**Try it:** Repeat exactly the lines that run from the start of the records below to the line with "(135, 146) stack", including both of those lines but not the pictures.

**Source records:**
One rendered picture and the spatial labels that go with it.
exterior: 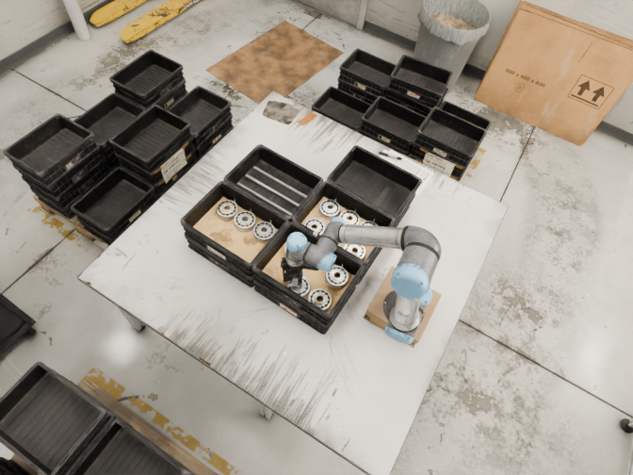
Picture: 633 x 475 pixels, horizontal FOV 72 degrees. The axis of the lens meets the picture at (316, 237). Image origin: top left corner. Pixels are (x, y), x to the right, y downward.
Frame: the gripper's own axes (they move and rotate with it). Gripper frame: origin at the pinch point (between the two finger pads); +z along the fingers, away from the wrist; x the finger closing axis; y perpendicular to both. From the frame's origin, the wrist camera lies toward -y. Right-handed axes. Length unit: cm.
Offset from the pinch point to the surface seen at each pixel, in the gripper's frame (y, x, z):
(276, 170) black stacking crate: -3, -66, 2
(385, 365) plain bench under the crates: -32, 40, 15
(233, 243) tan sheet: 25.1, -25.0, 2.1
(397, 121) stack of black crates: -106, -137, 47
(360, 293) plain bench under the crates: -30.5, 5.0, 15.0
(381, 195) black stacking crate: -53, -41, 2
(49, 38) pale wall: 155, -310, 79
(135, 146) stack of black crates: 75, -127, 36
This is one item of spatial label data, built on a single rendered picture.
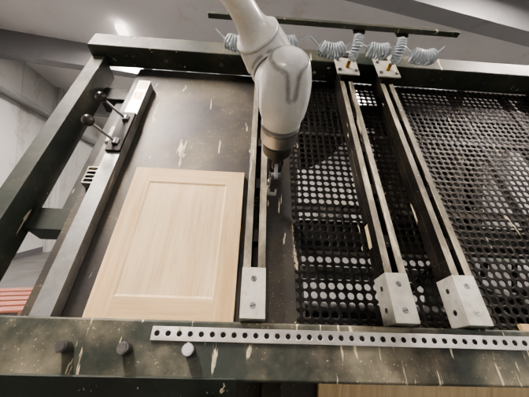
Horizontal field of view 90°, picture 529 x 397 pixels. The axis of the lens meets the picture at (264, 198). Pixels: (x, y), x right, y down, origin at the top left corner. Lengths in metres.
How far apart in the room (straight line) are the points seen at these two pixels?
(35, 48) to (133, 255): 5.26
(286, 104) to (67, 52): 5.33
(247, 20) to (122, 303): 0.72
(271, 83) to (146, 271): 0.58
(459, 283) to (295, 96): 0.66
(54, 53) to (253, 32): 5.26
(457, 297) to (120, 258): 0.91
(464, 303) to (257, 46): 0.80
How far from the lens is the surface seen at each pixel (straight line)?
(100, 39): 1.58
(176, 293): 0.78
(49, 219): 1.10
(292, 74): 0.53
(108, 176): 1.01
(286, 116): 0.56
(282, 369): 0.71
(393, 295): 0.79
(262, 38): 0.64
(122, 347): 0.73
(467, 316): 0.88
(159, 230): 0.86
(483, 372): 0.90
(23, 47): 5.98
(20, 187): 1.10
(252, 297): 0.70
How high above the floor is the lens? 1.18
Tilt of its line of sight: 2 degrees up
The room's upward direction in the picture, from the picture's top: 3 degrees clockwise
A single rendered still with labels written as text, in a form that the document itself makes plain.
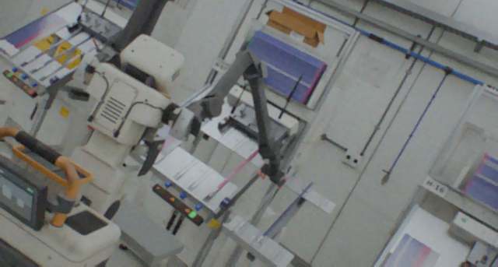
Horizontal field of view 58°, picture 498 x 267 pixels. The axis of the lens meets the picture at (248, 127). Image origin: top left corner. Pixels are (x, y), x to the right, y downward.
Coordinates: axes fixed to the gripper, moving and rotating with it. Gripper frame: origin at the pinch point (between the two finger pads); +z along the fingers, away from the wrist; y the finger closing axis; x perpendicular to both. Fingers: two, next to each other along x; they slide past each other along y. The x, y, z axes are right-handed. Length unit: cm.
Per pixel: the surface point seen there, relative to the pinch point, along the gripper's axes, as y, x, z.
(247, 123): 39, -32, 9
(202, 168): 40.5, 6.7, 15.0
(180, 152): 58, 6, 15
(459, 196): -77, -52, 0
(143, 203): 76, 25, 62
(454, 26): -19, -217, 14
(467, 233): -88, -40, 6
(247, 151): 29.1, -18.4, 14.9
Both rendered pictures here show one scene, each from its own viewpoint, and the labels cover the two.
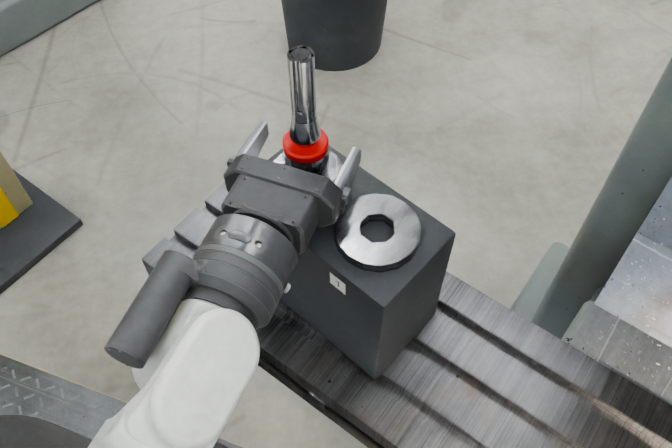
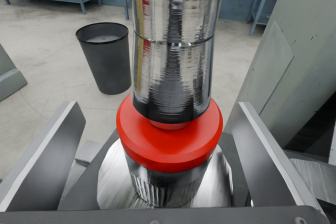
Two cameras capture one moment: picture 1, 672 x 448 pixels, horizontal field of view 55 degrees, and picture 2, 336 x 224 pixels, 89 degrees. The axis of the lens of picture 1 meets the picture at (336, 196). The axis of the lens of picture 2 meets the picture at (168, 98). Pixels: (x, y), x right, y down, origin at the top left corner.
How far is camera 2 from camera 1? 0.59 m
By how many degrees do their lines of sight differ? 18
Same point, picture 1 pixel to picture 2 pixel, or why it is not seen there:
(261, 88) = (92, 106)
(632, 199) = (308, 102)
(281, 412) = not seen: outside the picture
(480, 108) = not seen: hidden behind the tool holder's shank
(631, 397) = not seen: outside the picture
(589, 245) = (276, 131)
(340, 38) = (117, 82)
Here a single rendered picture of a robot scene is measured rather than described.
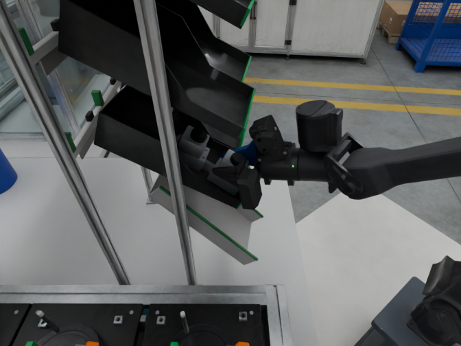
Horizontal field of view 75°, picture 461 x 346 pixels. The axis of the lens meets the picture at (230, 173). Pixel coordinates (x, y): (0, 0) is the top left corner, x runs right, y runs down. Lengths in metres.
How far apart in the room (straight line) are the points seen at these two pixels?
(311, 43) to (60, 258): 3.93
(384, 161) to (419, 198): 2.15
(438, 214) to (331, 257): 1.68
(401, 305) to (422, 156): 0.34
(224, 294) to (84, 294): 0.32
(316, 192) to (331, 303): 1.54
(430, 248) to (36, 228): 1.19
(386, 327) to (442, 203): 2.05
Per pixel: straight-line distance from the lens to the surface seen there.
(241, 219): 0.78
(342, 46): 4.47
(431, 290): 0.57
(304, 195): 2.30
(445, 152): 0.43
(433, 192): 2.71
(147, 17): 0.39
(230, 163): 0.55
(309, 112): 0.46
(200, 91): 0.52
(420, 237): 1.10
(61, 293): 0.83
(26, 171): 1.37
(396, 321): 0.67
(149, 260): 0.92
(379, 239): 1.04
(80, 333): 0.73
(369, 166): 0.45
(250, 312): 0.71
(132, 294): 0.77
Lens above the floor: 1.62
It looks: 42 degrees down
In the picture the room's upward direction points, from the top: straight up

**Task output:**
One rendered picture and the spatial labels that go with it.
exterior: 
Picture: 633 x 475 pixels, horizontal FOV 72 degrees. The axis of the lens meets the picture at (316, 237). Image origin: top left corner. Pixels are (x, y), x to the right, y downward.
Frame: the gripper's own axes (they move and rotate with it). Gripper frame: origin at the pinch point (between the two finger pads); +z along the fingers, away from the wrist; x the finger closing axis; y perpendicular to both. From the frame's origin, the wrist camera lies toward -y. Right-handed axes. Length unit: cm.
Offset from the pinch point to the surface seen at each pixel, in the gripper's frame (y, x, z):
(276, 170) black stacking crate: -3, -66, 2
(385, 365) plain bench under the crates: -32, 40, 15
(233, 243) tan sheet: 25.1, -25.0, 2.1
(397, 121) stack of black crates: -106, -137, 47
(360, 293) plain bench under the crates: -30.5, 5.0, 15.0
(381, 195) black stacking crate: -53, -41, 2
(49, 38) pale wall: 155, -310, 79
(135, 146) stack of black crates: 75, -127, 36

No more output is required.